Instructions for the task.
Would you transcribe the data word for word?

Collected data.
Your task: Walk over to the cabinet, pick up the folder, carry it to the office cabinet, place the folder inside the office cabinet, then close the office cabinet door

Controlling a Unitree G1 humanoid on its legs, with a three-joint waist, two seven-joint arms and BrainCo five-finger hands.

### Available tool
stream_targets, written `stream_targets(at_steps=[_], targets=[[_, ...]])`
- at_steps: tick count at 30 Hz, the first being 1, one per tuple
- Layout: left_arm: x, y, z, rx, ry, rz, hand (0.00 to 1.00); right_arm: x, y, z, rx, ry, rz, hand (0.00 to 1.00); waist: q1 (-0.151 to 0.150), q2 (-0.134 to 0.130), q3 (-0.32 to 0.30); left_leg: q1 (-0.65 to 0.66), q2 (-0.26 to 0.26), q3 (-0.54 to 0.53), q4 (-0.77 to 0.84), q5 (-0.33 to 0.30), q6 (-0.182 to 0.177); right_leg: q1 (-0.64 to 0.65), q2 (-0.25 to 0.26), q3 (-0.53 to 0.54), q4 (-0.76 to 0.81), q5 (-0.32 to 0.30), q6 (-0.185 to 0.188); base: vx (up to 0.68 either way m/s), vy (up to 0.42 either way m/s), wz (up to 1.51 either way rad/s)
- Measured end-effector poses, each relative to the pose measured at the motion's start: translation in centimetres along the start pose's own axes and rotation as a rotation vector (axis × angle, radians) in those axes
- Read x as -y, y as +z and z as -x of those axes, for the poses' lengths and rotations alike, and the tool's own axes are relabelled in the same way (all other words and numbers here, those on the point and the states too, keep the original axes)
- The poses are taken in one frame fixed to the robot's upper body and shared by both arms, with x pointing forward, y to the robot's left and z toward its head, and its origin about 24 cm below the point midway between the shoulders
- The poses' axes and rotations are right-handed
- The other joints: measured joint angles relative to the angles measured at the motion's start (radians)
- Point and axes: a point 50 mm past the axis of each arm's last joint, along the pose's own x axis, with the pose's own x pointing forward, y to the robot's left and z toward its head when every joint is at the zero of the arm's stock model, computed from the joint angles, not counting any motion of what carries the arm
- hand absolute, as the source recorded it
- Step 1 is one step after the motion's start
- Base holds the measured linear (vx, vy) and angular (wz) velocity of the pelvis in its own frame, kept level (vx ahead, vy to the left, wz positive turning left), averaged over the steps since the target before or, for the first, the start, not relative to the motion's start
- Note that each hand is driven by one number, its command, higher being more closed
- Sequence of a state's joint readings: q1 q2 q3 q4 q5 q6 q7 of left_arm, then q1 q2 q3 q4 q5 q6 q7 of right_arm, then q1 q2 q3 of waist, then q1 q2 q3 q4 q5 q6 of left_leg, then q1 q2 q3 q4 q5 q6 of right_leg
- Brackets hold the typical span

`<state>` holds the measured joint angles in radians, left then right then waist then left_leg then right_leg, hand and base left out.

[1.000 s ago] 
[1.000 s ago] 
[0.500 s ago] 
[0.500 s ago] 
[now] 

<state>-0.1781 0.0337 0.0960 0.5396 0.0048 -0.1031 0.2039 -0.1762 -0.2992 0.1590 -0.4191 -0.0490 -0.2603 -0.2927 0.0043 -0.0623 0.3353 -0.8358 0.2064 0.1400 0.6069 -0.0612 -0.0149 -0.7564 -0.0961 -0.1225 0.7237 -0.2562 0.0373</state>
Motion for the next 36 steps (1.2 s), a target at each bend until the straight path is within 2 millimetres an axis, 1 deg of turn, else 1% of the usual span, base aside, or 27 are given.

Reply to the task.
Your task: Walk over to the cabinet, pick up the folder, carry it to the office cabinet, place the folder inside the office cabinet, then close the office cabinet door

Controlling a Unitree G1 humanoid on its legs, with a three-joint waist, two seven-joint arms and BrainCo five-finger hands.

### Available tool
stream_targets, written `stream_targets(at_steps=[_], targets=[[_, ...]])`
- at_steps: tick count at 30 Hz, the first being 1, one per tuple
- Layout: left_arm: x, y, z, rx, ry, rz, hand (0.00 to 1.00); right_arm: x, y, z, rx, ry, rz, hand (0.00 to 1.00); waist: q1 (-0.151 to 0.150), q2 (-0.134 to 0.130), q3 (-0.32 to 0.30); left_leg: q1 (-0.65 to 0.66), q2 (-0.26 to 0.26), q3 (-0.54 to 0.53), q4 (-0.77 to 0.84), q5 (-0.33 to 0.30), q6 (-0.182 to 0.177); right_leg: q1 (-0.64 to 0.65), q2 (-0.25 to 0.26), q3 (-0.53 to 0.54), q4 (-0.76 to 0.81), q5 (-0.32 to 0.30), q6 (-0.185 to 0.188); base: vx (up to 0.68 either way m/s), vy (up to 0.42 either way m/s), wz (up to 1.51 either way rad/s)
- Measured end-effector poses, each relative to the pose measured at the motion's start: translation in centimetres along the start pose's own axes and rotation as a rotation vector (axis × angle, radians) in those axes
- Read x as -y, y as +z and z as -x of those axes, for the poses' lengths and rotations alike, and the tool's own axes are relabelled in the same way (all other words and numbers here, those on the point and the states too, keep the original axes)
- The poses are taken in one frame fixed to the robot's upper body and shared by both arms, with x pointing forward, y to the robot's left and z toward its head, and its origin about 24 cm below the point midway between the shoulders
- The poses' axes and rotations are right-handed
- The other joints: measured joint angles relative to the angles measured at the motion's start (radians)
- Point and axes: a point 50 mm past the axis of each arm's last joint, along the pose's own x axis, with the pose's own x pointing forward, y to the robot's left and z toward its head when every joint is at the zero of the arm's stock model, computed from the joint angles, not counting any motion of what carries the arm
- hand absolute, as the source recorded it
- Step 1 is one step after the motion's start
- Base holds the measured linear (vx, vy) and angular (wz) velocity of the pelvis in its own frame, kept level (vx ahead, vy to the left, wz positive turning left), averaged over the steps since the target before or, for the first, the start, not relative to the motion's start
- Note that each hand is driven by one number, its command, higher being more closed
- Sequence of a state's joint readings: q1 q2 q3 q4 q5 q6 q7 of left_arm, then q1 q2 q3 q4 q5 q6 q7 of right_arm, then q1 q2 q3 of waist, then q1 q2 q3 q4 q5 q6 of left_leg, then q1 q2 q3 q4 q5 q6 of right_leg
- Brackets hold the typical span

`<state>` holds the measured joint angles in radians, left then right then waist then left_leg then right_leg, hand and base left out.

[1.000 s ago] 
[1.000 s ago] 
[0.500 s ago] 
[0.500 s ago] 
[now] 

<state>-0.1781 0.0337 0.0960 0.5396 0.0048 -0.1031 0.2039 -0.1762 -0.2992 0.1590 -0.4191 -0.0490 -0.2603 -0.2927 0.0043 -0.0623 0.3353 -0.8358 0.2064 0.1400 0.6069 -0.0612 -0.0149 -0.7564 -0.0961 -0.1225 0.7237 -0.2562 0.0373</state>
Motion for the next 36 steps (1.2 s), a target at each bend until the straight path is within 2 millimetres an axis, 1 deg of turn, else 1% of the usual span, base aside, or 27 are given.

No further work remains in this exercise.